Le donne spesso vivono assieme di giorno ricreando piccoli microcosmi indiani in cui rifugiarsi. Non disdegnano però di imparare la nostra lingua. Nella scuola di alfabetizzazione, tenuta da volontari con il patrocinio del Comune, sono molte le donne presenti, più degli uomini che di sera lavorano nei forni. Le case in cui vivono gli immigrati sono quelle del centro storico, poco luminose e talvolta umide, ma gli indiani, che pure pagano fitti salati e molto spesso non dichiarati dai proprietari, riescono a dare loro dignità e intimità e quegli appartamentini acquistano in poco tempo l’odore delle spezie orientali ed il calore delle voci di bimbi che noi italiani stentiamo a mettere al mondo.

Le donne sikh frequentano il nostro consultorio familiare, accompagnate sempre dalle amiche o dai mariti. Il Comune di Cori ha da qualche mese istituito uno sportello integrato anche per gli immigrati, le loro storie sono fatte di precarietà, permessi di soggiorno difficili da ottenere. Gli indiani sono un gruppo compatto e rispettoso delle regole del nostro paese, ma il senso di provvisorietà in cui la legge Bossi-Fini li ha confinati è difficile da comprendere ed accettare.

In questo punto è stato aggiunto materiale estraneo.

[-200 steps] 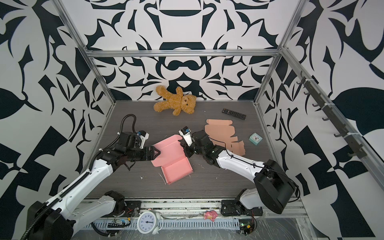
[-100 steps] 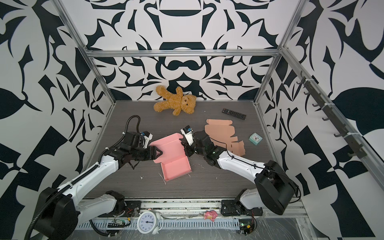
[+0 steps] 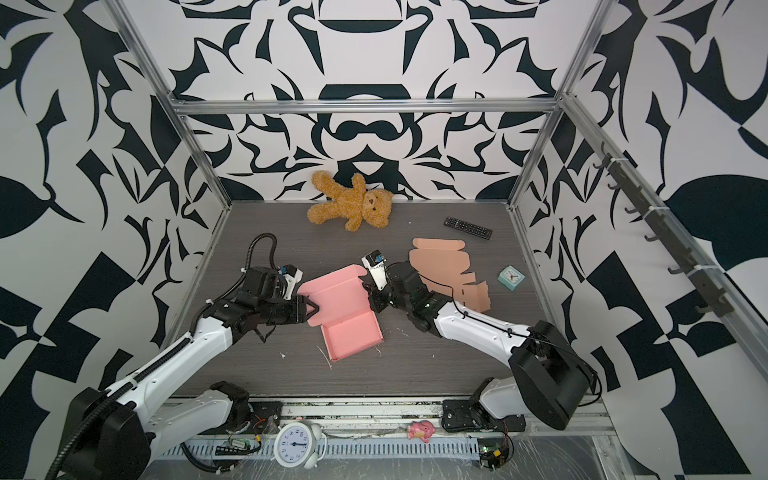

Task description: Fold the paper box

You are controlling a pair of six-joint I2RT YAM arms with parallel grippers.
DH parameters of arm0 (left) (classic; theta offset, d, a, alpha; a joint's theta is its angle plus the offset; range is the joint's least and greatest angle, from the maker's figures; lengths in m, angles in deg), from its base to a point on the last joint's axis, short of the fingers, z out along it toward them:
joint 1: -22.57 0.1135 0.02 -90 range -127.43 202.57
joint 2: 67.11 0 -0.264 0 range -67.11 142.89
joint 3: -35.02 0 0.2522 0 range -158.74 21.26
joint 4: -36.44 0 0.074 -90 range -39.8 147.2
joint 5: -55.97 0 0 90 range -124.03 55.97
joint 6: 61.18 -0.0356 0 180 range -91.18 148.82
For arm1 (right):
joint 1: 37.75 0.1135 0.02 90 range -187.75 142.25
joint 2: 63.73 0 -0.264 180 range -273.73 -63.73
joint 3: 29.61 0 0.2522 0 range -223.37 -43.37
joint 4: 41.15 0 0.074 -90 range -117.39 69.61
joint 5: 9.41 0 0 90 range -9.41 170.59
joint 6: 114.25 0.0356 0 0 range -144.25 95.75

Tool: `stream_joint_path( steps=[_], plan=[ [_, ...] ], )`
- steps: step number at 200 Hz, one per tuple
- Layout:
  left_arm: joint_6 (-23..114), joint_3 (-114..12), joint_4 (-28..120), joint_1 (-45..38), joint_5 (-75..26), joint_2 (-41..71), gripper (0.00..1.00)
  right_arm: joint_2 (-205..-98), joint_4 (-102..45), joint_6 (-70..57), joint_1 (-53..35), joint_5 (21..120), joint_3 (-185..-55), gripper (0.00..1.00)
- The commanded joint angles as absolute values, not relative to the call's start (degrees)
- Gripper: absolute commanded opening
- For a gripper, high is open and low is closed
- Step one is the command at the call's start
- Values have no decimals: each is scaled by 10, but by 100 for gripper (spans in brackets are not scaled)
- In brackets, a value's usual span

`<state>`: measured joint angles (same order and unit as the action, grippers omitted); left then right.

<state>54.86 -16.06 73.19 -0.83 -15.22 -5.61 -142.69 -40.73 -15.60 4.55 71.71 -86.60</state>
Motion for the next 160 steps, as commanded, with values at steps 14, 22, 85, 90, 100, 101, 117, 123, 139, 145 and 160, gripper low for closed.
stream_joint_path(
  steps=[14,22,85,90,100,101,117,123,139,145,160],
  plan=[
    [545,-155,760,-6,-162,-66,33,-1419,-435,-153,45,727,-863,0],
    [544,-155,763,-7,-166,-70,33,-1419,-433,-153,45,727,-863,0],
    [542,-161,779,-7,-180,-89,23,-1423,-431,-149,45,725,-866,0],
    [541,-162,782,-6,-181,-89,22,-1423,-431,-149,45,725,-866,0],
    [539,-164,786,-7,-185,-88,21,-1424,-431,-149,45,725,-867,0],
    [538,-164,786,-7,-186,-89,20,-1424,-431,-149,45,725,-867,0],
    [538,-165,793,-7,-192,-92,18,-1425,-430,-149,45,726,-867,0],
    [538,-165,794,-6,-195,-94,17,-1425,-430,-149,45,726,-867,0],
    [539,-165,797,-6,-200,-97,16,-1425,-429,-150,45,725,-868,0],
    [539,-165,797,-6,-202,-97,16,-1426,-429,-150,45,725,-868,0],
    [540,-165,797,-6,-202,-95,14,-1425,-428,-151,45,724,-868,0]
  ],
)
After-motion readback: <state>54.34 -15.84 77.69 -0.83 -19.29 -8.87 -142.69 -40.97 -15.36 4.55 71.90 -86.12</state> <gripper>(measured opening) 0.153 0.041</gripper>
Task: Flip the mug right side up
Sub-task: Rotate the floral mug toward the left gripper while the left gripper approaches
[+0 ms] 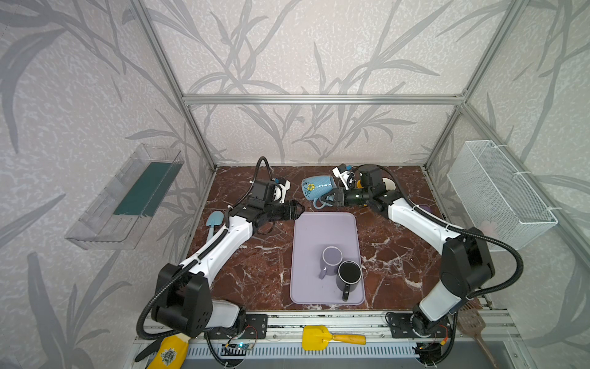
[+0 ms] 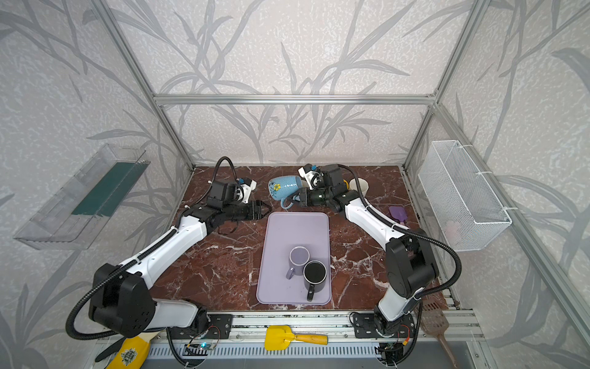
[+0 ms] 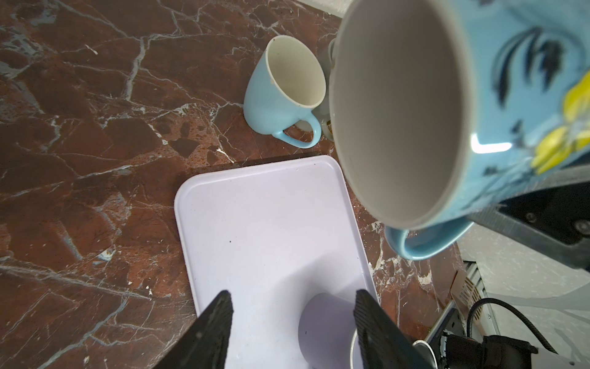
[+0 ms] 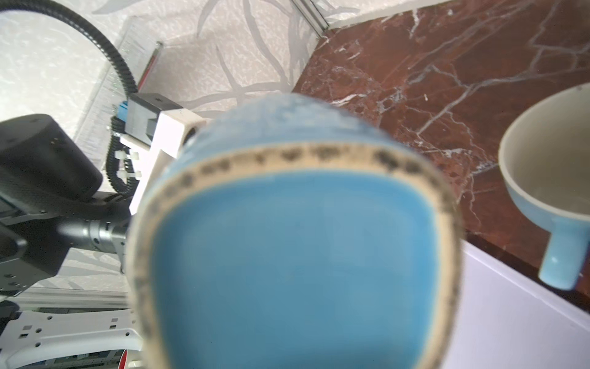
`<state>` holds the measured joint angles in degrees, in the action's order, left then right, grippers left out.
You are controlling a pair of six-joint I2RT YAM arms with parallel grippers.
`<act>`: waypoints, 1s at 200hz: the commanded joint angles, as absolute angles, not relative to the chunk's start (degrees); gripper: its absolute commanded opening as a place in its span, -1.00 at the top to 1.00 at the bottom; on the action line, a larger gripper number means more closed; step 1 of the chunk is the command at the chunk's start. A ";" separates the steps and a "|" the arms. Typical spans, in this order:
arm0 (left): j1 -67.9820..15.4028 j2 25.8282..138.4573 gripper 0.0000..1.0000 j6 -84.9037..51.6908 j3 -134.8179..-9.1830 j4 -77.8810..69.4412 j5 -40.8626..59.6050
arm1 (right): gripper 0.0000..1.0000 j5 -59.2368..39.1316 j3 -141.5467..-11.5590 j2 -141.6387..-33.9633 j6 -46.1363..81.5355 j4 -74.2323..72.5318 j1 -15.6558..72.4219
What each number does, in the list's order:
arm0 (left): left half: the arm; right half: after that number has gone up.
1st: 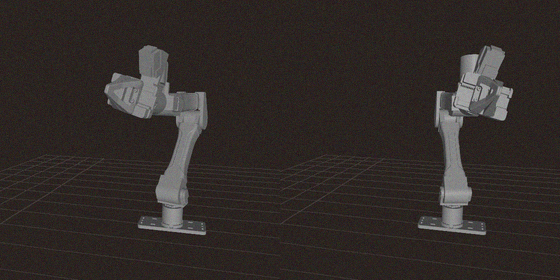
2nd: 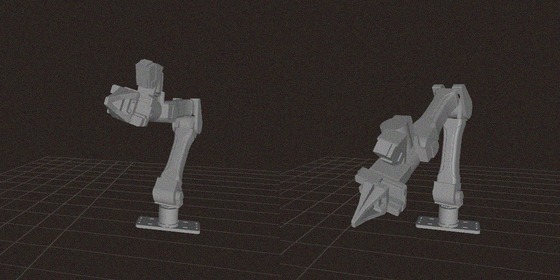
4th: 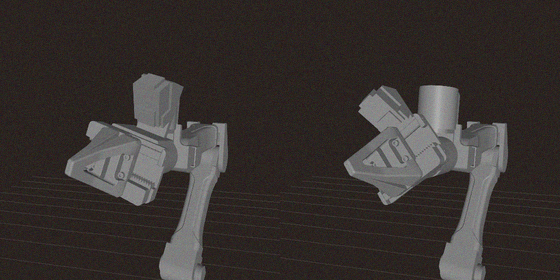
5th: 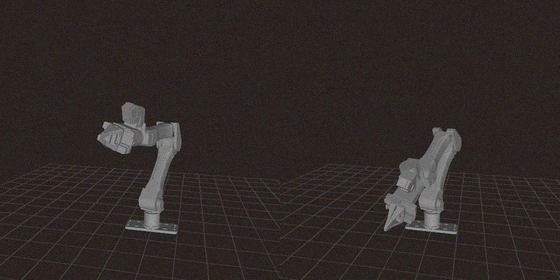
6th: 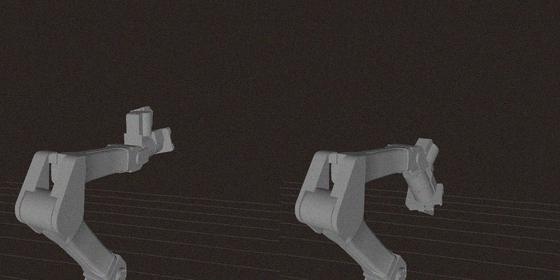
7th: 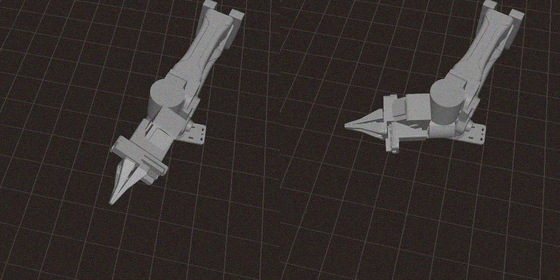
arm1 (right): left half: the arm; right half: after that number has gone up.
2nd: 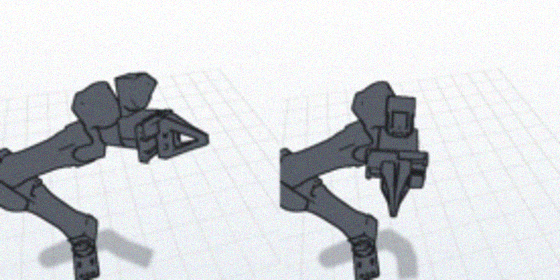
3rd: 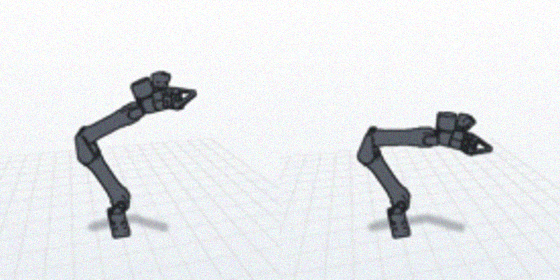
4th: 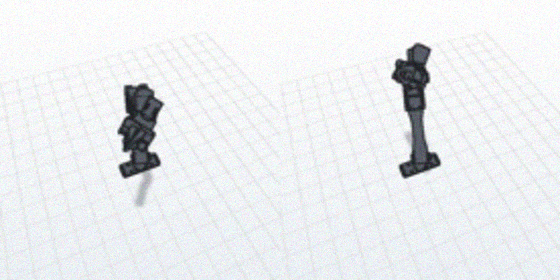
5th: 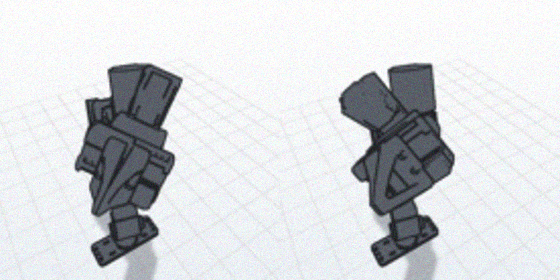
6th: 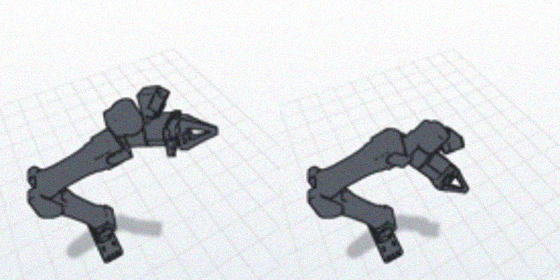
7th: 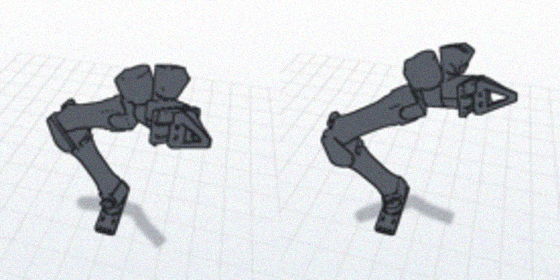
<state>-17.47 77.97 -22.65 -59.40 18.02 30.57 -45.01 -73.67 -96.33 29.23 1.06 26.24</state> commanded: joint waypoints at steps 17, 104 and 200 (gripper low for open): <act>-14.08 73.97 -0.26 -25.84 -56.51 10.47 40.81 | 1.00 -50.94 -73.04 -97.36 36.05 -15.89 26.10; -8.69 75.52 -0.26 -41.71 -49.25 -16.24 58.24 | 1.00 -53.83 -71.46 -99.56 43.73 -29.21 26.24; -8.69 77.49 -0.23 -49.64 -47.55 -29.97 61.40 | 1.00 -56.65 -71.60 -102.35 50.54 -40.25 28.05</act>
<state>-8.93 76.84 -46.61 -48.49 -23.90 59.07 -54.50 -70.85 -103.00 49.56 -32.45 27.09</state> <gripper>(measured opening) 0.620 0.174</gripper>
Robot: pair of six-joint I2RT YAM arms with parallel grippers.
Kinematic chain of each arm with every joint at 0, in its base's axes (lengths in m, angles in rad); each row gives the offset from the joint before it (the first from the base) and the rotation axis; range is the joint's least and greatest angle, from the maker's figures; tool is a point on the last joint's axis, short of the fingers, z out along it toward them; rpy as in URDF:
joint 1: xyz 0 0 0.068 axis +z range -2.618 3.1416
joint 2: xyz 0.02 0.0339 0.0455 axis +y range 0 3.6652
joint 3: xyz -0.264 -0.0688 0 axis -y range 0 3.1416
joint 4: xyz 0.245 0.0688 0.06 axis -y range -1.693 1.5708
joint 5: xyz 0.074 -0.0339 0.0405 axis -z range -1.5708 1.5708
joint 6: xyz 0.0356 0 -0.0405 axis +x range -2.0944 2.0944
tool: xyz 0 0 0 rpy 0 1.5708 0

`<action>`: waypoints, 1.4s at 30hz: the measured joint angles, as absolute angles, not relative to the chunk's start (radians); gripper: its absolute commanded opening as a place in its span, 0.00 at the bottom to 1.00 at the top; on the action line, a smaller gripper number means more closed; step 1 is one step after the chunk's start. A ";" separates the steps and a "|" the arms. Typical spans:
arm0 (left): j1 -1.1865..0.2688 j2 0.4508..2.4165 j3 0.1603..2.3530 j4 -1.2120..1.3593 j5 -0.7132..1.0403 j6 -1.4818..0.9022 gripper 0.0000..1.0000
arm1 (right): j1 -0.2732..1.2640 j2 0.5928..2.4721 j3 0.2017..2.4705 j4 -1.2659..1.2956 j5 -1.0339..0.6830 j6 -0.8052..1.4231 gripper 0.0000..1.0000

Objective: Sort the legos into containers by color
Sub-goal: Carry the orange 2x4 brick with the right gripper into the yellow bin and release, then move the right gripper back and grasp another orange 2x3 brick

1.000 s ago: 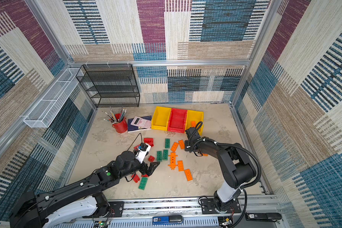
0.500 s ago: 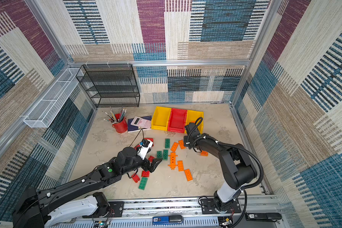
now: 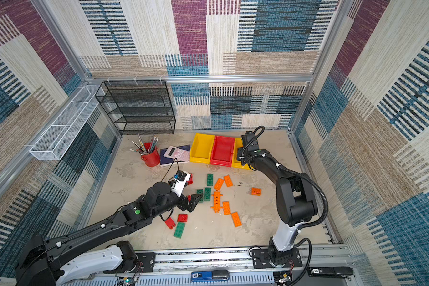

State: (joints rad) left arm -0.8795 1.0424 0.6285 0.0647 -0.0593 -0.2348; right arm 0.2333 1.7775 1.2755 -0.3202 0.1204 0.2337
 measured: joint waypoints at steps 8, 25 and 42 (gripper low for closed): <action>-0.879 1.065 0.684 0.033 -0.099 -0.249 0.99 | 0.203 1.932 1.373 -0.281 0.052 0.197 0.57; -0.880 0.940 0.572 0.012 -0.097 -0.292 0.99 | 0.315 1.593 1.090 -0.266 0.000 0.231 0.61; -0.882 0.910 0.511 0.049 -0.042 -0.314 0.99 | 0.459 1.573 0.868 -0.219 -0.027 0.313 0.60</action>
State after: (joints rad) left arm -0.8822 0.9100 0.5106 0.0490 -0.0422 -0.3141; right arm 0.4591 1.5726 0.8684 -0.2188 -0.0265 0.3134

La loro vita è semplice, fatta di lavoro, di figli e di risparmio, quando si può. Dopo i primi anni si acquista una macchina di seconda mano, con cui andare la domenica alla funzione religiosa ed il sabato a fare la spesa negli ipermercati della zona.

Mandeep, la mia alunna indiana, ha i capelli molto lunghi, è un’abitudine del suo paese, tagliarli è come tagliare via un pezzo della propria personalità. I suoi sogni li confida a Katia, la sua amica ucraina. Come tutte le ragazze della sua età vorrebbe studiare ed avere un lavoro, un ragazzo, una famiglia: il suo piccolo diritto di vivere.

Un giorno racconterà, in italiano, ai suoi figli di quando venne a Cori dal Punjab, di questa nostra lingua che ha imparato in fretta per farsi capire, per vivere un sogno dall’altra parte del mondo.